Mon ami Pablo Servigne s’est fait connaître depuis quelques années en écrivant sur l’Effondrement. Aujourd’hui, nous sommes face à une pandémie mondiale et peut être face au prélude de l’effondrement d’un monde, celui de la mondialisation néolibérale. Cela personne ne le sait...
Depuis plusieurs années, certaines personnes se préparent à l’effondrement. On les appellent les survivalistes. Ils pensent qu’ils vont survivre en se préparant à un univers post-apocalyptique avec force entraînement commando et kit de survie alimentaire. Ils sont prêts…
Mais, il y a une dimension sans doute plus profonde et plus important de la survie, c’est celle de notre âme. C’est la question que poste Jean-Michel Chaumont dans son ouvrage Survivre à tout prix ?. Faut-il chercher à survivre à tout prix ? A quelle condition est-il digne de survivre ou au contraire à partir de quand faudrait-il accepter de sacrifier sa survie personnelle pour défendre des valeurs que l’on estime supérieures ?
Le psychanalyste Bruno Bettelheim, dans son ouvrage Le coeur conscient, revient sur l’expérience qu’il a tiré de sa survie dans les camps de concentration. Il s’est étonné du fait que ceux qui ont survécu ne sont pas ceux dont il aurait imaginé la survie dans les camps de concentration. Il y a ceux qu’il qualifie de bourgeois de la classe moyenne : ceux là, sans véritables valeurs, ce sont avilis dans le camp. Au contraire, à son étonnement, deux groupes ont particulièrement résisté moralement à l’indignité de l’univers du camp : les prisonniers politiques et les témoins de Jéhovah. Qu’avaient donc en commun ces deux groupes ? Le fait d’être organisés et solidaires. Mais également le fait d’adhérer à des valeurs pour lesquels sans doutes il auraient été prêts à faire des sacrifices, et peut être même à sacrifier leur propre existence.
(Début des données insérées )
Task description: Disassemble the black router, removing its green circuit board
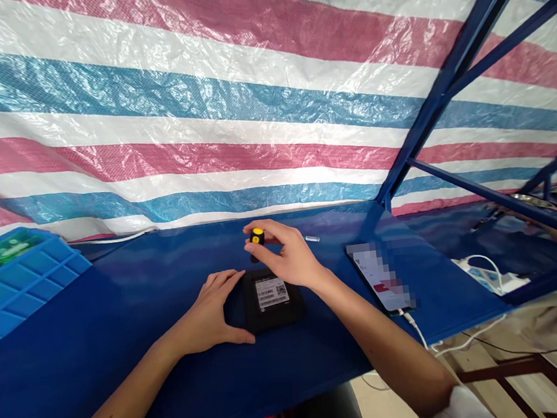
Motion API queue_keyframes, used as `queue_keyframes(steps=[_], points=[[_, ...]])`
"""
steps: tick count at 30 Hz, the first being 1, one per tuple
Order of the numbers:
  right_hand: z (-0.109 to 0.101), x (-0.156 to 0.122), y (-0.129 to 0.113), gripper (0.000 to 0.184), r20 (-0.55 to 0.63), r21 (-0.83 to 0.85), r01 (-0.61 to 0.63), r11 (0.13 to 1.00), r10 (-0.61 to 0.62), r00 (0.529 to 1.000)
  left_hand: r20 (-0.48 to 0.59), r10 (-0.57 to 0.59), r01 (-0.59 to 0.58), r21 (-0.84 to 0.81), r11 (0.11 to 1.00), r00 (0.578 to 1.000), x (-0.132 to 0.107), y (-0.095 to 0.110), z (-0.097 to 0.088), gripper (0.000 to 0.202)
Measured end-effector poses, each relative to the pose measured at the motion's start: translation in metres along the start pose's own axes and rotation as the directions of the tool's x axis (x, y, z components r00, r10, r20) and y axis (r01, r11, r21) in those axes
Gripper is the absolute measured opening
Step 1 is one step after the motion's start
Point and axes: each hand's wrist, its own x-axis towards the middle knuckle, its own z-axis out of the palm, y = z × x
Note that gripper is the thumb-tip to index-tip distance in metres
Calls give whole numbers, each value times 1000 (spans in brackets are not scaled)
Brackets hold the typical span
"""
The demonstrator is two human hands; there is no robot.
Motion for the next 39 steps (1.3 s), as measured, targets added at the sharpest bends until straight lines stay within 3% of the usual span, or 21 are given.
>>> queue_keyframes(steps=[4,11,17,21,25,30,35,39], points=[[-1,-2,2,36,59,40,-42,998,40,998,1,2,-2,3,1000,1000,0,3,-1,128],[-3,0,0,28,-3,-111,77,991,-77,997,-2,-5,5,-9,1000,1000,-1,6,-3,126],[-2,-2,1,34,43,11,-2,1000,2,999,-15,8,-8,-18,1000,1000,-1,1,0,125],[-5,0,3,30,-22,-77,56,995,-58,998,-14,0,0,-23,1000,1000,-1,-2,0,127],[-9,0,0,23,-6,-125,67,990,-68,998,-21,0,0,-27,1000,1000,-2,-1,-2,124],[-8,-2,0,35,66,-44,32,999,-29,997,-23,0,0,-31,1000,1000,-1,3,-4,124],[-7,-2,1,37,14,-171,69,983,-68,998,-26,-11,10,-31,999,1000,-2,2,-3,124],[-6,-4,1,46,84,-37,106,994,-103,991,-23,-9,8,-29,1000,1000,-2,-1,-1,125]])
Un autre psychologue a analysé son expérience de survie dans les camps, il s’agit du docteur Viktor Frankl. Ce dernier a été l’un des fondateurs de la psychologie existentielle. Sa thèse consiste à considérer que la survie dans des conditions extrêmes ou face à une épreuve de l’existence consiste à parvenir à préserver un sens à l’existence. Là également, Frankl admet que celles ou ceux qui parviennent à survivre de manière digne à ce type d’épreuve dans l’existence sont ceux ou celles qui réussissent à transcender leur existence personnelle dans des valeurs et des actions.
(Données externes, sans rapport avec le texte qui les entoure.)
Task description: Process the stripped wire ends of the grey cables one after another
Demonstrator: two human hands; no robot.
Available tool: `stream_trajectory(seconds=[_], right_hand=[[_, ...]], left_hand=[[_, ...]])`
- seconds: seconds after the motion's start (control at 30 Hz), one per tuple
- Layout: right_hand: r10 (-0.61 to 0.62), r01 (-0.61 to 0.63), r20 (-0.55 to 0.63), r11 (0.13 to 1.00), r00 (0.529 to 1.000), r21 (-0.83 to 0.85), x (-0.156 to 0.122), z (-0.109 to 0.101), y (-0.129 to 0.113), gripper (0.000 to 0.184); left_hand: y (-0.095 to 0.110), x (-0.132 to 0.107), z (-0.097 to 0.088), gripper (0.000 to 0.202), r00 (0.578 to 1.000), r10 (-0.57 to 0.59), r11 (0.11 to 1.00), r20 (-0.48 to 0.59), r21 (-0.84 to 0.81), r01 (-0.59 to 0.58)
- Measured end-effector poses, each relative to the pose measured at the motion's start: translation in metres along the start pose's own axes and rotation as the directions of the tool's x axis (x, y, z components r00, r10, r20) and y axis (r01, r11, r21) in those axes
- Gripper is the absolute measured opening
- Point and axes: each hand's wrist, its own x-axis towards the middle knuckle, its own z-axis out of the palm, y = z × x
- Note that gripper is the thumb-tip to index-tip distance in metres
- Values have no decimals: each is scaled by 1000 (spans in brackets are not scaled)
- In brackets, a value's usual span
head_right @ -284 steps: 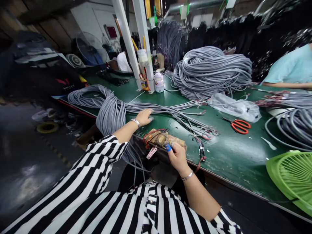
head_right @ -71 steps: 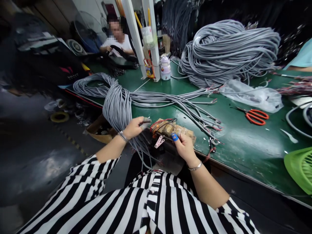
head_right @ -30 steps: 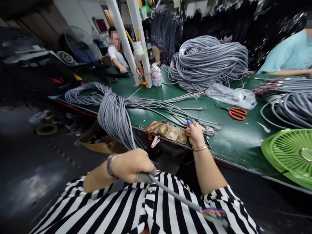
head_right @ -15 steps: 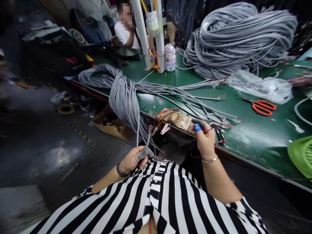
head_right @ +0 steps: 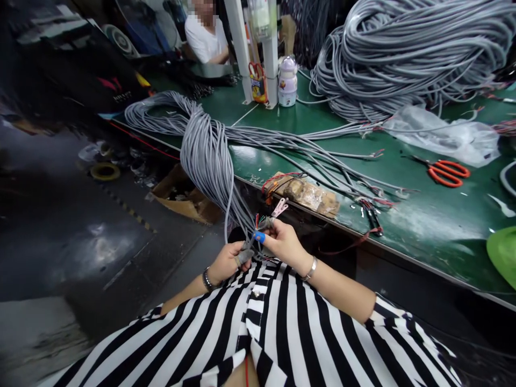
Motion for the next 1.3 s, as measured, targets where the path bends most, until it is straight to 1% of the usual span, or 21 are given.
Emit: stream_trajectory(seconds=[0.1,0.17,0.23,0.3,0.37,0.43,0.53,0.67,0.8,0.9,0.97,1.03,1.1,1.13,1.17,1.23,1.3], right_hand=[[22,-25,-37,996,999,-80,2,0,-4,41],[17,-28,-83,990,996,-137,3,0,-6,40],[-6,-15,-126,986,992,-166,4,0,-5,37],[-2,-16,-136,992,991,-127,4,1,-2,37],[34,-39,-115,999,993,-35,3,1,2,38],[65,-60,-92,997,994,53,1,1,4,39],[86,-77,-58,987,995,144,0,-1,2,38],[151,-152,28,946,988,287,2,-4,-2,34],[247,-278,129,878,960,389,5,-3,-1,33],[283,-332,174,836,943,438,7,-1,-1,33],[312,-384,226,792,923,475,9,-2,-3,33],[363,-472,305,738,880,483,11,-4,-3,33],[410,-544,363,698,837,466,12,-5,-2,33],[421,-554,366,700,830,451,13,-5,-2,33],[425,-543,344,718,837,435,13,-5,-1,33],[410,-475,239,782,880,404,12,-2,1,32],[360,-379,124,839,925,390,10,2,3,34]], left_hand=[[-8,5,3,19,997,13,996,-76,85,-7],[-11,7,4,12,989,91,977,-113,204,-66],[-12,9,4,14,971,198,930,-134,339,-143],[-14,10,3,18,955,261,890,-143,419,-180],[-17,11,2,18,958,244,895,-150,416,-163],[-19,13,1,16,970,189,923,-154,365,-122],[-20,15,2,14,986,102,963,-134,261,-65],[-12,17,3,15,998,12,995,-68,99,-5],[1,19,2,33,999,-16,989,45,-147,23],[7,22,3,43,997,0,964,73,-265,20],[6,24,5,49,997,15,943,80,-332,13],[3,26,9,54,992,16,911,127,-411,38],[0,28,12,54,983,11,878,185,-472,79],[-2,28,13,53,980,11,863,200,-497,92],[-4,29,14,52,980,16,848,200,-522,93],[-5,30,14,52,986,36,815,166,-576,67],[-6,32,12,52,992,53,780,111,-625,28]])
Dans la psychologie existentielle de Frankl, l’angoisse n’est pas un affect qu’il s’agit de combattre en soi, mais qu’il convient de limiter afin qu’il ne paralyse pas toute l’existence. De même, pour Frankl, le bonheur n’est pas la finalité de l’existence, c’est la recherche du sens de l’existence qui constitue la dimension la plus importante, le bonheur n’est tout au plus qu’un effet d’une existence auquel on est capable de donner un sens.
Bibliographie :
Bettelheim, Bruno. Le cœur conscient. R. Laffont, 1972.
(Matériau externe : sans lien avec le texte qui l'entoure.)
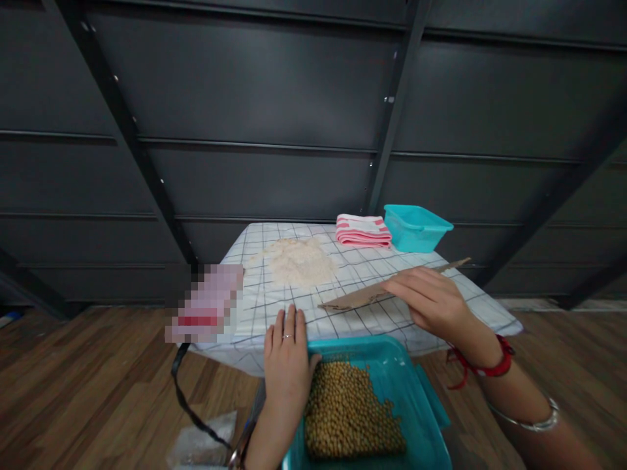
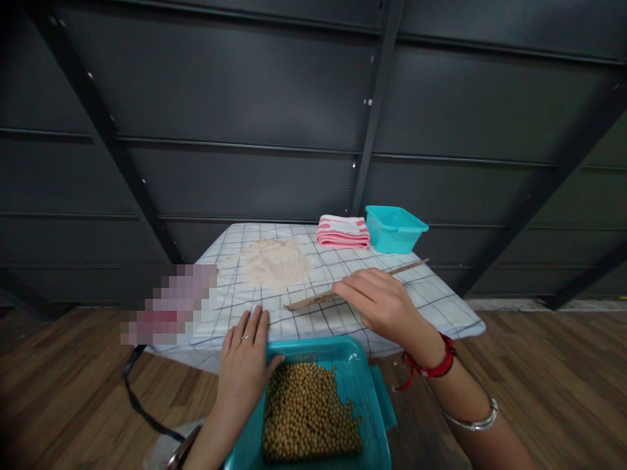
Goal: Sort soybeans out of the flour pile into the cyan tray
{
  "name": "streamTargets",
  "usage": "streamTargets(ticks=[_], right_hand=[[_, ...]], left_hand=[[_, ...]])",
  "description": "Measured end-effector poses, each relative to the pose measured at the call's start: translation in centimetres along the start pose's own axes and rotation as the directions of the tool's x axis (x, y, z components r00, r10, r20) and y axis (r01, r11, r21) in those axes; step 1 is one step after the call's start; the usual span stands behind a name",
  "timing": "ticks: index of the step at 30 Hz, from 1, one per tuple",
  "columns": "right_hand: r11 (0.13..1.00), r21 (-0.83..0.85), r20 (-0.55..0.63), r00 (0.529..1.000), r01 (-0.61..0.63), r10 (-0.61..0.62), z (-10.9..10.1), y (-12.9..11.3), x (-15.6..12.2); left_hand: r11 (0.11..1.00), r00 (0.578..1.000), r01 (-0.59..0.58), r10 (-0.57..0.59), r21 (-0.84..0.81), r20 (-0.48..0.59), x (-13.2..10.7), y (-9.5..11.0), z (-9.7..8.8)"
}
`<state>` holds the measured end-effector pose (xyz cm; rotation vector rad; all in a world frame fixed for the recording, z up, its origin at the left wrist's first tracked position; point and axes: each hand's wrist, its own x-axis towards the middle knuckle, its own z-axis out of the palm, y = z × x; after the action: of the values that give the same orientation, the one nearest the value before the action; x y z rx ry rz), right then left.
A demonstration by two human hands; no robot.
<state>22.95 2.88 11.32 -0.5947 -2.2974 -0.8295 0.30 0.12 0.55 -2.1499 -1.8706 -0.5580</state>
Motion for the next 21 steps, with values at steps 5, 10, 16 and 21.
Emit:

FRANKL, Viktor. Trouver un sens à sa vie. Paris, Les éditions de l’Homme, 2005.
Chaumont, Jean-Michel. Survivre à tout prix?: essai sur l'honneur, la résistance et le salut de nos âmes. La Découverte, 2017.
Abrami, Léo Michel. La recherche du sens en analyse existentielle et logothérapie. Editions L'Harmattan, 2015.
Bernaud, Jean-Luc. Introduction à la psychologie existentielle. Dunod, 2018
Sarfati, Georges-Elia. Manuel d'analyse existentielle et de logothérapie. Dunod, 2018.